Jan
7

Fitness & Your Eating Schedule

The food we eat affects our fitness and our looks. No one disputes that. But not only is the type and quantity of food you eat is important, when you have your meals and how often you eat is crucial too. If you want to succeed in improving your health and fitness, you should keep reading.

When you eat has a huge impact on your results. Let’s start at the beginning of the day. When you first wake up, your body has been without food for many hours. Your blood sugar level is low, and your body is running on stored energy. Once those reserves are used up, your body will turn to its next available source of fuel, your muscles! It’s very difficult to get in shape when you’re groggy, hungry, and your body is cannibalizing the muscles for energy. You really should eat something nutritious as soon as you can after waking up in the morning. This gives your body the fuel it needs to start the day, and spares your muscles.

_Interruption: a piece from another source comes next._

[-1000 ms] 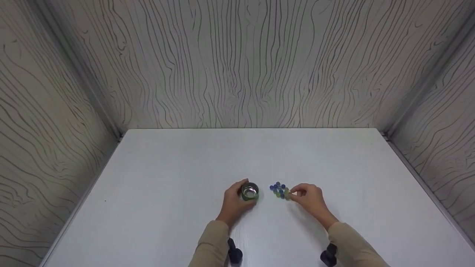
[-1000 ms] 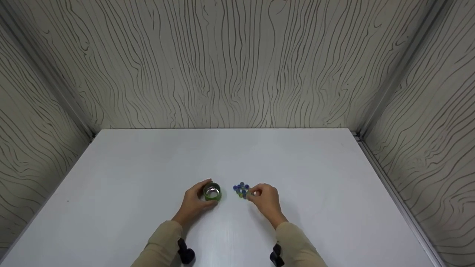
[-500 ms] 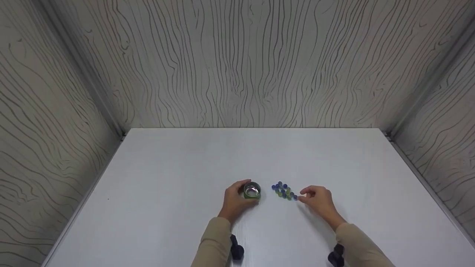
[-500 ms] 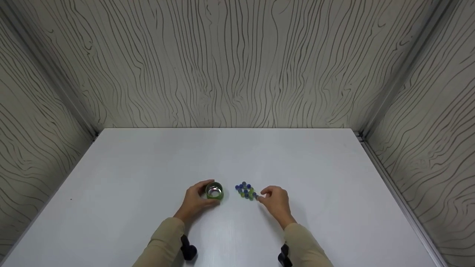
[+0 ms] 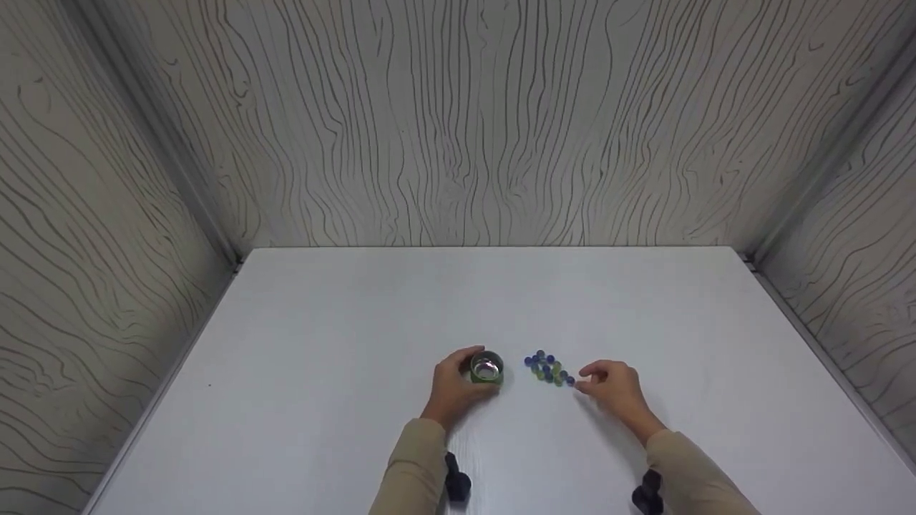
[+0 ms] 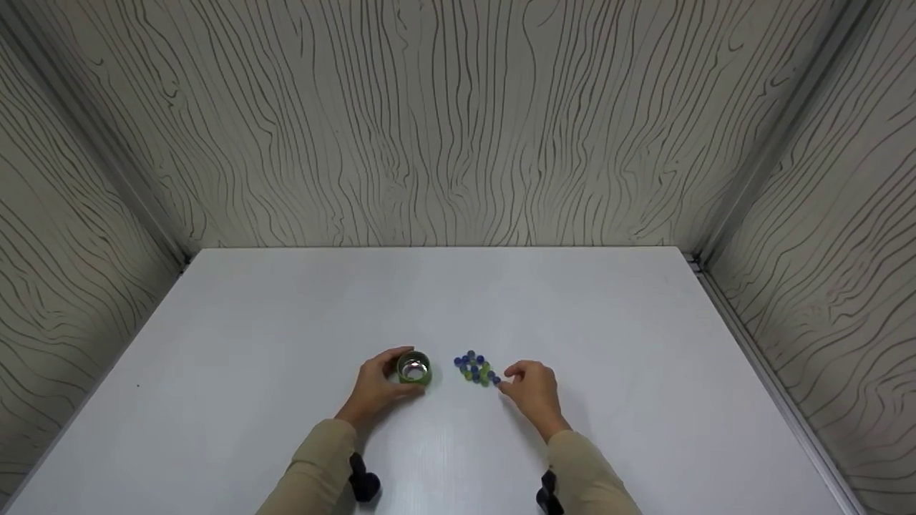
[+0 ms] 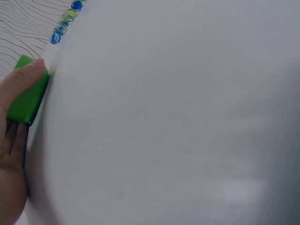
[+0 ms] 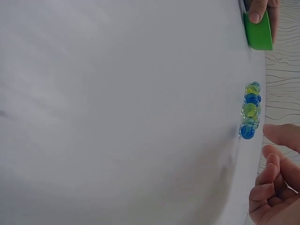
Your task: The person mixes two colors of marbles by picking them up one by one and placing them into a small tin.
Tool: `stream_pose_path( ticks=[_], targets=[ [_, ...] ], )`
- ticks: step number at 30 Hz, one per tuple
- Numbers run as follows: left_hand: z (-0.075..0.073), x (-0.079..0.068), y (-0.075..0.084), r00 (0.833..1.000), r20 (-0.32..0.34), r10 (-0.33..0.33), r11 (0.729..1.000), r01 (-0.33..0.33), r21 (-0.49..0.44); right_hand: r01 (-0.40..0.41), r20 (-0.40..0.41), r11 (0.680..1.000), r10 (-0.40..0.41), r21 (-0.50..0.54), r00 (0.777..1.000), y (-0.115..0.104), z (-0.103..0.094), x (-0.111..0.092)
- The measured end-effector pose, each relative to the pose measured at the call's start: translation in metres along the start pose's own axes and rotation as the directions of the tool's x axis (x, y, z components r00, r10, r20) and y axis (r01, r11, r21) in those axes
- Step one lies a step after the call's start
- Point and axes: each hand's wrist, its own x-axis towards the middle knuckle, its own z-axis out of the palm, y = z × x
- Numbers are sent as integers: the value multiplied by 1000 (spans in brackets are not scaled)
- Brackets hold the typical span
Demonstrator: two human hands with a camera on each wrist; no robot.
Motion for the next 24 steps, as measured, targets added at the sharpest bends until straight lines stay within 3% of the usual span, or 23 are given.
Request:
stream_pose_path(
  ticks=[6,15,24],
  targets=[
    [-1,0,2,1000,13,-24,999,24,-38,0,13,1000,0,21,1000,2,4,4],
    [-1,4,-5,1000,14,-3,999,4,-51,-8,22,1000,8,4,1000,1,8,8],
    [-2,2,-1,1000,7,0,1000,0,-21,-6,24,1000,6,-21,1000,4,14,12]
  ],
)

So now you know why it’s so important to have a good meal when you first get up. To summarize, eating healthy foods soon after you get up in the morning will help you function better, work out better, and protects your muscles from being used as fuel. This is one part of the equation for getting fit quickly.

The quest to keep your blood sugar level in the right zone also tells us how often you should eat. Within 3 to 4 hours after a meal, your body will have digested that food and your blood sugar level will start heading down again. That means you really should eat something every 3 hours or so (except when you are sleeping at night).

When you think about this, it’s clear that you need to eat a lot of meals in a day. To really keep your blood sugar stable and gain all the benefits that brings, you need to move toward five meals a day, instead of the traditional three. If you wake up at say 6:00 AM, all you need to do is eat every 3 to 3.5 hours and your blood sugar should should be stable all day.

One last thing. If your new diet requires you to eat five meals a day, you’re going to have to eat less in those meals. Asimple approach is to make the second and fourth meals into healthy snacks of just 100-200 calories, and cut back on the other three a bit. Doing it this way should make it easier for your body to adapt. Forcing yourself to have a small healthy snack mid-morning and mid-afternoon isn’t a hard habit to pick up. And you should be less hungry at lunch and dinner than you used to be, so cutting back a bit on those meals easier too.

Eat this way for a few weeks and see what you think. It will take you a lot closer to becoming as fit as you want to be.